*** Block opens ***

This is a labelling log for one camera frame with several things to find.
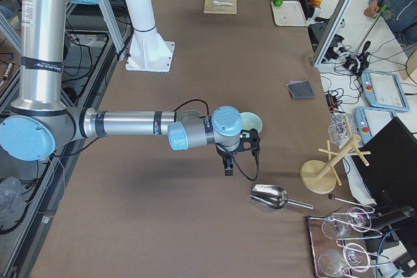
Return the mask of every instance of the white spoon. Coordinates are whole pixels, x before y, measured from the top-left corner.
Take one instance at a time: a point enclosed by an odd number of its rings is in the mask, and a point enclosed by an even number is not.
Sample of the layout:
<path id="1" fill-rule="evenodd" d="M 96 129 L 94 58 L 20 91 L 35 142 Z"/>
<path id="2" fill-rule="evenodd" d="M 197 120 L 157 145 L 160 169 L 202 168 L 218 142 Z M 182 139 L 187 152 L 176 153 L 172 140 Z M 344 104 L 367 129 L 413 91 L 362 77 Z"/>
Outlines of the white spoon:
<path id="1" fill-rule="evenodd" d="M 222 5 L 225 5 L 225 6 L 233 6 L 233 4 L 232 4 L 232 3 L 228 3 L 228 2 L 225 2 L 225 1 L 217 1 L 217 0 L 213 0 L 213 3 L 214 3 L 216 6 L 222 6 Z"/>

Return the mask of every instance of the blue jacket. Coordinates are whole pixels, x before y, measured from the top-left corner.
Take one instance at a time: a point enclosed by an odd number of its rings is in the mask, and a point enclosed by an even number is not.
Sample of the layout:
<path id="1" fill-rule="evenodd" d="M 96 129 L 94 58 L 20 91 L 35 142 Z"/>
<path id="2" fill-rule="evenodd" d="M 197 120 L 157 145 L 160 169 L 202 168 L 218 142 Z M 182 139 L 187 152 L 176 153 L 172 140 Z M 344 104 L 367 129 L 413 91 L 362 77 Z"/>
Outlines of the blue jacket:
<path id="1" fill-rule="evenodd" d="M 417 0 L 377 0 L 379 6 L 388 5 L 382 13 L 398 42 L 411 45 L 417 42 Z"/>

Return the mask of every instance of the wooden cutting board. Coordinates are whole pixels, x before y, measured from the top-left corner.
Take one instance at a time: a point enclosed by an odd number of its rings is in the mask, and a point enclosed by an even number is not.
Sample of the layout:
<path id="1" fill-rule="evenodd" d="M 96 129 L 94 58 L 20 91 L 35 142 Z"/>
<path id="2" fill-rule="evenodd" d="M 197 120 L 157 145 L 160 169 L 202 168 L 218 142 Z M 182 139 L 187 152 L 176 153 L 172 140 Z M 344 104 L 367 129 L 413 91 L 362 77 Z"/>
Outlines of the wooden cutting board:
<path id="1" fill-rule="evenodd" d="M 237 14 L 237 0 L 217 0 L 232 3 L 233 6 L 222 5 L 216 6 L 213 0 L 204 0 L 204 13 L 213 14 Z"/>

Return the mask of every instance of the white pillar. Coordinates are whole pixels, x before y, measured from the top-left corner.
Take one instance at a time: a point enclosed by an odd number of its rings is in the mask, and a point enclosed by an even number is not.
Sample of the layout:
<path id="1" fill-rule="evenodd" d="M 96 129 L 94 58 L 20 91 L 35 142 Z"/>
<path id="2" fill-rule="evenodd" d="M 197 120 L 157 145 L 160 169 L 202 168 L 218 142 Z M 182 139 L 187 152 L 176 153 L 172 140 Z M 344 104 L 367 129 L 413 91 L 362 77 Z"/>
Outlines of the white pillar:
<path id="1" fill-rule="evenodd" d="M 126 0 L 134 35 L 127 70 L 168 72 L 175 44 L 158 34 L 151 0 Z"/>

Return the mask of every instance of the plastic bag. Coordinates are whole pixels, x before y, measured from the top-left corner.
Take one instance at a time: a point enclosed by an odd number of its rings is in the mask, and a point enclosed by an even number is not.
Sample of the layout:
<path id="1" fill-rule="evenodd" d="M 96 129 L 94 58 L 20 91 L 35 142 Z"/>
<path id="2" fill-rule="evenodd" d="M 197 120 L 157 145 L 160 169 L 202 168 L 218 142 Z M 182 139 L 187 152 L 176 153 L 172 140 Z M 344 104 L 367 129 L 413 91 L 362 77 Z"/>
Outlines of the plastic bag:
<path id="1" fill-rule="evenodd" d="M 20 212 L 24 207 L 22 185 L 15 177 L 9 177 L 0 183 L 0 224 L 6 218 Z"/>

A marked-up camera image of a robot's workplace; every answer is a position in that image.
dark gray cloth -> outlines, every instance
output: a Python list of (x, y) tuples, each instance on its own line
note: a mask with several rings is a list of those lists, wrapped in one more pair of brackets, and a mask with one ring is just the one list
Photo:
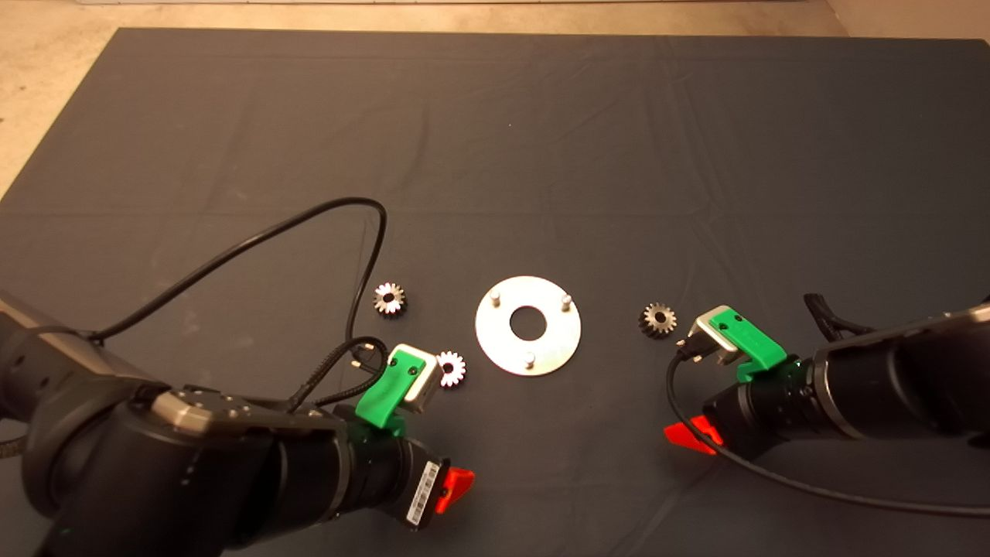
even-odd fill
[[(244, 555), (985, 555), (990, 528), (791, 493), (667, 445), (673, 341), (720, 303), (788, 350), (801, 301), (893, 325), (990, 293), (990, 49), (977, 41), (122, 30), (0, 204), (0, 284), (79, 327), (121, 317), (311, 204), (391, 225), (358, 334), (455, 350), (462, 389), (410, 435), (473, 469), (423, 532), (372, 511)], [(234, 261), (109, 346), (175, 384), (289, 395), (343, 336), (373, 238), (332, 213)], [(514, 275), (573, 294), (549, 376), (496, 369), (478, 301)], [(690, 368), (693, 408), (733, 371)], [(360, 379), (333, 376), (322, 391)], [(761, 464), (855, 492), (990, 502), (961, 441), (793, 443)], [(0, 462), (12, 555), (46, 522)]]

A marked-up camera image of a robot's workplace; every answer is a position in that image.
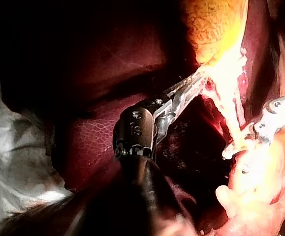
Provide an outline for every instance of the metal screw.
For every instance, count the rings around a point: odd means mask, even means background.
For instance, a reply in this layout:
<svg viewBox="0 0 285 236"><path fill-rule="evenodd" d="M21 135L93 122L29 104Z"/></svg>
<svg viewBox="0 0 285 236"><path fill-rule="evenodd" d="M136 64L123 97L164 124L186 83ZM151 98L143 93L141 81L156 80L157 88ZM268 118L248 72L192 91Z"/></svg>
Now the metal screw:
<svg viewBox="0 0 285 236"><path fill-rule="evenodd" d="M157 103L157 104L162 104L162 103L163 103L163 100L162 100L162 99L157 99L157 100L156 100L156 103Z"/></svg>
<svg viewBox="0 0 285 236"><path fill-rule="evenodd" d="M132 117L134 117L135 119L141 119L142 115L141 115L140 112L135 111L135 112L132 113Z"/></svg>
<svg viewBox="0 0 285 236"><path fill-rule="evenodd" d="M136 126L135 128L134 128L134 131L133 131L133 133L135 134L135 135L141 135L141 130L140 130L140 127L139 126Z"/></svg>

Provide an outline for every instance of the shiny metal surface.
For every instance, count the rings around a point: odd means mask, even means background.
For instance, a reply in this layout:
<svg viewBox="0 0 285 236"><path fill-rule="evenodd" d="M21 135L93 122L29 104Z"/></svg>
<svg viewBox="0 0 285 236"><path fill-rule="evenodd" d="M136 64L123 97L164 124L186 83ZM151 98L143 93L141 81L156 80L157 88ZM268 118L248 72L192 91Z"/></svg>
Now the shiny metal surface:
<svg viewBox="0 0 285 236"><path fill-rule="evenodd" d="M285 125L285 96L270 100L263 105L262 116L258 122L249 123L243 130L245 139L258 140L263 145L270 145L275 134ZM222 152L223 159L231 159L240 151L248 150L243 147L237 150L234 143L227 145Z"/></svg>
<svg viewBox="0 0 285 236"><path fill-rule="evenodd" d="M208 76L202 70L197 70L181 82L170 87L164 94L169 100L154 112L158 128L157 144L167 135L167 130L184 111L188 104L197 97L207 84Z"/></svg>

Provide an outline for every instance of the yellow fat tissue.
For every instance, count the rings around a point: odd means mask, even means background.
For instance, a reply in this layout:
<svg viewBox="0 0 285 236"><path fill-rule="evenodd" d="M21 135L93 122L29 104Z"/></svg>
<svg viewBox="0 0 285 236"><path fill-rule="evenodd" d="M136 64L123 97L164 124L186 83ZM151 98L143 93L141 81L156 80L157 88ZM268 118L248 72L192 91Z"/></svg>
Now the yellow fat tissue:
<svg viewBox="0 0 285 236"><path fill-rule="evenodd" d="M238 41L242 42L247 0L183 0L188 40L200 64L218 62Z"/></svg>

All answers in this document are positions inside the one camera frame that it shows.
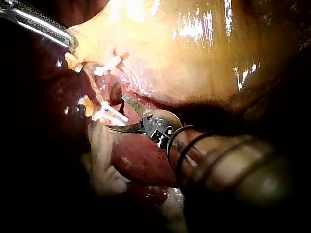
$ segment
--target black ring on shaft
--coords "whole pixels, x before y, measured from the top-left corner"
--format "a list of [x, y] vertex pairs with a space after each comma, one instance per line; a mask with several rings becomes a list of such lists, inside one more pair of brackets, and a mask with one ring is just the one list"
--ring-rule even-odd
[[175, 175], [176, 175], [176, 179], [177, 179], [177, 185], [180, 188], [181, 192], [183, 192], [183, 191], [185, 192], [185, 188], [183, 187], [183, 184], [182, 184], [182, 181], [181, 181], [181, 168], [182, 168], [182, 163], [183, 163], [184, 159], [186, 158], [186, 155], [187, 155], [188, 151], [198, 141], [200, 141], [203, 138], [212, 136], [212, 135], [214, 135], [213, 132], [206, 132], [206, 133], [203, 133], [203, 134], [197, 136], [195, 139], [193, 139], [191, 142], [189, 142], [188, 145], [186, 145], [185, 148], [180, 153], [180, 156], [179, 156], [179, 159], [178, 159], [178, 162], [177, 162], [177, 166], [176, 166]]
[[170, 151], [171, 151], [171, 145], [174, 141], [174, 139], [177, 137], [177, 135], [179, 135], [181, 132], [185, 131], [186, 129], [190, 129], [190, 128], [195, 128], [196, 126], [194, 125], [187, 125], [187, 126], [183, 126], [179, 129], [177, 129], [170, 137], [168, 143], [167, 143], [167, 147], [166, 147], [166, 155], [167, 155], [167, 160], [169, 161], [169, 165], [171, 167], [172, 170], [173, 169], [173, 166], [171, 164], [171, 161], [170, 161]]

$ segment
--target dark background
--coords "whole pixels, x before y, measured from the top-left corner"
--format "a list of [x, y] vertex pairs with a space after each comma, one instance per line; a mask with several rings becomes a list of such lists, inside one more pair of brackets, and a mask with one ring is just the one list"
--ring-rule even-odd
[[[29, 2], [47, 13], [53, 12], [53, 4]], [[2, 205], [10, 228], [159, 231], [152, 215], [138, 209], [130, 197], [115, 200], [93, 194], [89, 177], [78, 161], [80, 151], [60, 140], [58, 133], [46, 130], [47, 106], [36, 81], [34, 67], [39, 64], [32, 59], [33, 36], [1, 18], [0, 25], [0, 76], [5, 103]], [[277, 101], [278, 108], [269, 109], [252, 129], [290, 154], [297, 184], [295, 214], [291, 219], [298, 228], [310, 216], [310, 85], [307, 84], [311, 78], [310, 54], [307, 48], [288, 64], [284, 79], [270, 101], [271, 106]], [[28, 59], [21, 61], [19, 56]], [[197, 208], [198, 213], [202, 211], [208, 210]]]

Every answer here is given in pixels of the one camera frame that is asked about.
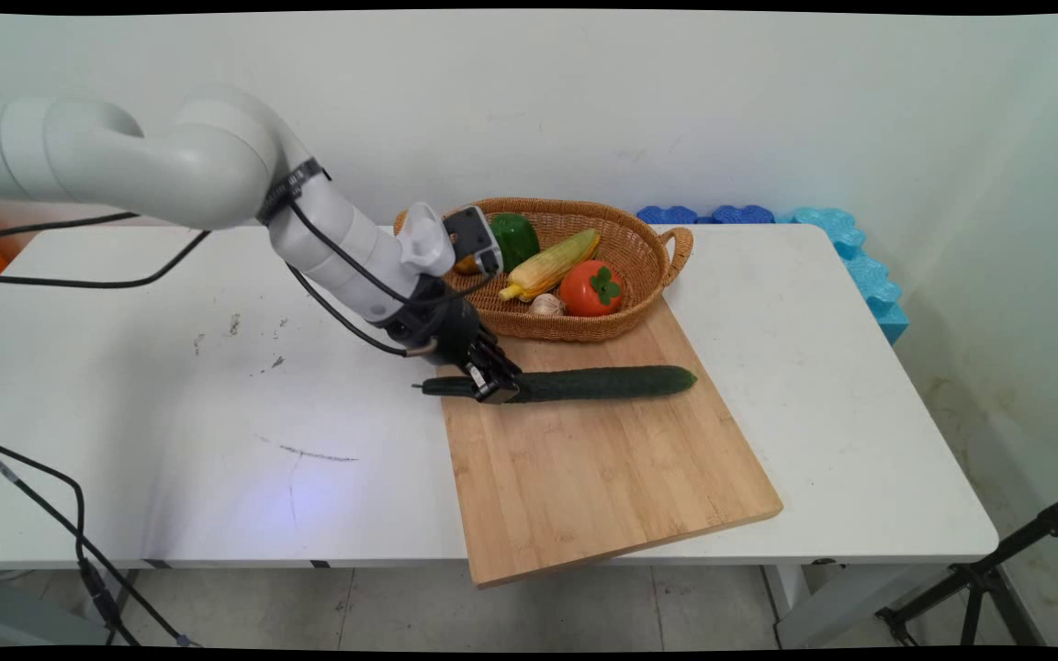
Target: wicker basket
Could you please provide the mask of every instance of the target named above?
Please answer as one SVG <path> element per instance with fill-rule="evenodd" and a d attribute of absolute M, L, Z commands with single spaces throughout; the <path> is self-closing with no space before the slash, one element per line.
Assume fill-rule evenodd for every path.
<path fill-rule="evenodd" d="M 623 277 L 625 294 L 623 306 L 614 314 L 605 316 L 537 316 L 529 314 L 529 304 L 513 298 L 503 301 L 496 293 L 507 288 L 508 276 L 497 275 L 487 286 L 468 296 L 476 307 L 484 325 L 497 335 L 533 337 L 542 339 L 569 339 L 576 343 L 597 343 L 622 335 L 639 323 L 647 313 L 647 307 L 655 302 L 659 294 L 685 268 L 689 254 L 693 251 L 693 234 L 682 226 L 674 226 L 657 235 L 647 223 L 634 215 L 616 209 L 615 206 L 596 202 L 570 202 L 566 200 L 537 200 L 529 198 L 491 198 L 474 202 L 484 209 L 491 220 L 499 213 L 524 215 L 537 232 L 542 250 L 591 226 L 599 229 L 602 238 L 595 251 L 594 259 L 608 263 Z M 406 213 L 395 219 L 394 231 L 402 229 Z M 667 243 L 676 240 L 672 259 L 668 259 Z M 444 280 L 455 289 L 466 289 L 475 284 L 481 275 L 458 275 L 455 272 L 444 276 Z"/>

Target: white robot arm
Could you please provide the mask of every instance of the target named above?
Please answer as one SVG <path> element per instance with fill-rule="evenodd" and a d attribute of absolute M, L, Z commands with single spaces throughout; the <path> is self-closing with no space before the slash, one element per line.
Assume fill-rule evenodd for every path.
<path fill-rule="evenodd" d="M 408 209 L 395 238 L 332 187 L 272 108 L 239 89 L 199 89 L 171 129 L 154 137 L 143 136 L 129 113 L 105 102 L 0 100 L 0 198 L 94 202 L 198 229 L 244 225 L 254 218 L 268 226 L 282 259 L 366 322 L 386 328 L 404 346 L 434 345 L 428 360 L 470 373 L 477 400 L 504 401 L 516 392 L 512 377 L 519 369 L 466 300 L 420 305 L 452 294 L 438 276 L 461 250 L 489 273 L 500 269 L 481 210 L 470 206 L 454 215 L 458 225 L 452 231 L 459 235 L 454 246 L 445 221 L 425 204 Z M 366 279 L 344 256 L 400 298 Z"/>

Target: wooden cutting board
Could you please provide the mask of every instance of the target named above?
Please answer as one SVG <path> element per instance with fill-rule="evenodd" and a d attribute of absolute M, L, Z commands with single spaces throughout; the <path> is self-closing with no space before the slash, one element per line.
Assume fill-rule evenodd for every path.
<path fill-rule="evenodd" d="M 481 405 L 444 398 L 471 580 L 479 587 L 771 518 L 782 501 L 660 298 L 605 343 L 500 338 L 526 372 L 681 365 L 664 398 Z M 455 375 L 454 367 L 442 375 Z"/>

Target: cucumber
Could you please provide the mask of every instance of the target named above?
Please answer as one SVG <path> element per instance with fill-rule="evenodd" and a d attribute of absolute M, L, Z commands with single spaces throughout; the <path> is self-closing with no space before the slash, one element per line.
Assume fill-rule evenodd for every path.
<path fill-rule="evenodd" d="M 592 367 L 565 372 L 518 373 L 521 392 L 506 403 L 562 400 L 616 400 L 681 393 L 696 384 L 696 375 L 675 365 Z M 470 398 L 473 381 L 467 377 L 437 377 L 423 381 L 424 394 Z"/>

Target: floor
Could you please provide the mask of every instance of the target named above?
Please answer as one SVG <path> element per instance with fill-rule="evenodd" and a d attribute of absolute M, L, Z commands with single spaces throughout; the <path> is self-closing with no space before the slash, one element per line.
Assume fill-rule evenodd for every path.
<path fill-rule="evenodd" d="M 838 567 L 811 567 L 811 589 Z M 43 602 L 99 622 L 75 572 L 0 574 Z M 776 649 L 756 567 L 566 570 L 477 590 L 467 565 L 388 569 L 148 569 L 138 588 L 206 647 L 346 650 L 644 651 Z M 957 644 L 964 594 L 911 623 L 920 644 Z M 134 600 L 123 618 L 142 644 L 172 645 Z M 985 600 L 979 644 L 1013 644 Z M 826 647 L 894 645 L 870 618 Z"/>

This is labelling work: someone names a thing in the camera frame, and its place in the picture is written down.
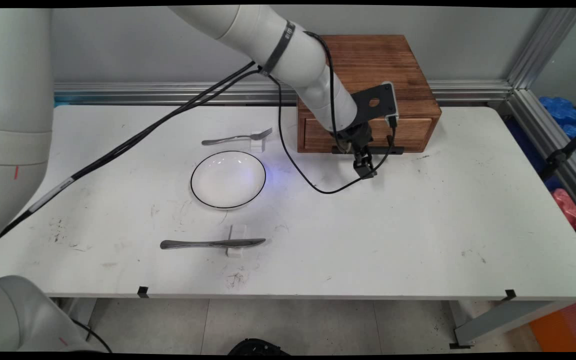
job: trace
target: black object on floor
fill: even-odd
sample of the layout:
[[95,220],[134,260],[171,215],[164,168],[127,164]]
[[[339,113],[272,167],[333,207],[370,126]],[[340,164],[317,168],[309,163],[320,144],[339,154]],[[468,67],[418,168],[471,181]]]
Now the black object on floor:
[[245,339],[236,344],[228,355],[290,356],[289,353],[282,351],[279,346],[262,339]]

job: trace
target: wooden box
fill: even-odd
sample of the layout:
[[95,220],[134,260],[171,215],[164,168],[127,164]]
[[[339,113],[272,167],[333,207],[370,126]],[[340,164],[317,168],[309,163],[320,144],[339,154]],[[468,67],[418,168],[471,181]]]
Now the wooden box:
[[[408,153],[420,153],[437,125],[441,110],[430,91],[410,46],[403,35],[323,36],[332,55],[334,72],[350,94],[384,81],[395,85],[399,121],[395,145]],[[300,153],[329,153],[334,139],[315,119],[302,100],[297,100]],[[384,118],[370,121],[371,146],[388,146],[391,129]]]

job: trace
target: white holder block
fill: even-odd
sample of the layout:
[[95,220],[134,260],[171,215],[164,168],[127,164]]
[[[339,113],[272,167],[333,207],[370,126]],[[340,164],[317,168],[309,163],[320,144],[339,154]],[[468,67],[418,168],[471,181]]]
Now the white holder block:
[[[263,130],[250,132],[250,135],[260,134]],[[250,139],[250,153],[263,153],[266,145],[265,138],[261,140]]]
[[[246,234],[247,234],[247,226],[246,225],[242,225],[242,224],[236,224],[236,225],[231,225],[230,226],[230,236],[228,237],[228,239],[246,239]],[[226,255],[229,258],[242,258],[244,256],[243,254],[243,248],[227,248],[226,249]]]

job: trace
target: table surface
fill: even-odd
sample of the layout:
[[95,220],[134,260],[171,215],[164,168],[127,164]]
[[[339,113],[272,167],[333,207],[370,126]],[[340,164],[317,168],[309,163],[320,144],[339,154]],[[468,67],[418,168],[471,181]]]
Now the table surface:
[[[57,107],[30,203],[171,109]],[[137,297],[148,287],[150,297],[502,299],[512,289],[517,300],[576,301],[576,233],[503,121],[487,107],[442,111],[425,152],[392,155],[375,178],[329,195],[286,158],[276,107],[198,107],[3,237],[0,276],[24,276],[53,297]],[[356,177],[349,155],[297,153],[297,110],[282,114],[288,150],[318,187]],[[254,201],[226,212],[193,198],[196,164],[250,146],[201,140],[271,126],[255,154],[267,180]],[[268,240],[242,258],[159,248],[226,239],[232,224]]]

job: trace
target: knife
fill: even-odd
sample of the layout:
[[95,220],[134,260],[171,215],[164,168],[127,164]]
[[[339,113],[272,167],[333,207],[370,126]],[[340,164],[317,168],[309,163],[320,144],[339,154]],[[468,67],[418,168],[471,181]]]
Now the knife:
[[229,239],[222,241],[174,241],[164,240],[159,244],[162,249],[177,248],[250,248],[265,242],[266,239]]

*** Block closes ***

__GOAL OF THE EXERCISE__.
Every line from the one with "Every answer here" through the one with "Target: wooden cutting board" is to be reproduced exactly as written above, and the pictures are to be dropped.

__OUTPUT FOR THIS TASK__.
Every answer here is given in pixels of the one camera frame that is asked about.
Target: wicker basket
Could you please provide the mask of every instance of the target named above?
Please answer as one SVG <path> element per instance with fill-rule="evenodd" and a d attribute of absolute M, L, Z commands with single spaces throughout; the <path> is self-closing with no space before the slash, one element per line.
Assume fill-rule evenodd for every path.
<path fill-rule="evenodd" d="M 623 277 L 625 294 L 623 306 L 614 314 L 605 316 L 537 316 L 529 314 L 529 304 L 513 298 L 503 301 L 496 293 L 507 288 L 508 276 L 497 275 L 487 286 L 468 296 L 476 307 L 484 325 L 497 335 L 533 337 L 542 339 L 569 339 L 576 343 L 597 343 L 622 335 L 639 323 L 647 313 L 647 307 L 655 302 L 659 294 L 685 268 L 689 254 L 693 251 L 693 234 L 682 226 L 674 226 L 657 235 L 647 223 L 634 215 L 616 209 L 615 206 L 596 202 L 570 202 L 566 200 L 537 200 L 529 198 L 491 198 L 474 202 L 484 209 L 491 220 L 499 213 L 524 215 L 537 232 L 542 250 L 591 226 L 599 229 L 602 238 L 595 251 L 594 259 L 608 263 Z M 406 213 L 395 219 L 394 231 L 402 229 Z M 667 243 L 676 240 L 672 259 L 668 259 Z M 444 280 L 455 289 L 466 289 L 475 284 L 481 275 L 458 275 L 455 272 L 444 276 Z"/>

Target: white robot arm
Could you please provide the mask of every instance of the target named above?
Please answer as one SVG <path> element per instance with fill-rule="evenodd" and a d attribute of absolute M, L, Z commands with single spaces throughout; the <path> is self-closing with no space before the slash, one element per line.
Assume fill-rule evenodd for every path.
<path fill-rule="evenodd" d="M 408 209 L 395 238 L 332 187 L 272 108 L 239 89 L 199 89 L 171 129 L 154 137 L 143 136 L 129 113 L 105 102 L 0 100 L 0 198 L 94 202 L 198 229 L 244 225 L 254 218 L 268 226 L 282 259 L 366 322 L 386 328 L 404 346 L 434 345 L 428 360 L 470 373 L 477 400 L 504 401 L 516 392 L 512 377 L 519 369 L 466 300 L 420 305 L 452 294 L 438 276 L 461 250 L 489 273 L 500 269 L 481 210 L 470 206 L 454 215 L 458 225 L 452 231 L 459 235 L 454 246 L 445 221 L 425 204 Z M 366 279 L 344 256 L 400 298 Z"/>

Target: wooden cutting board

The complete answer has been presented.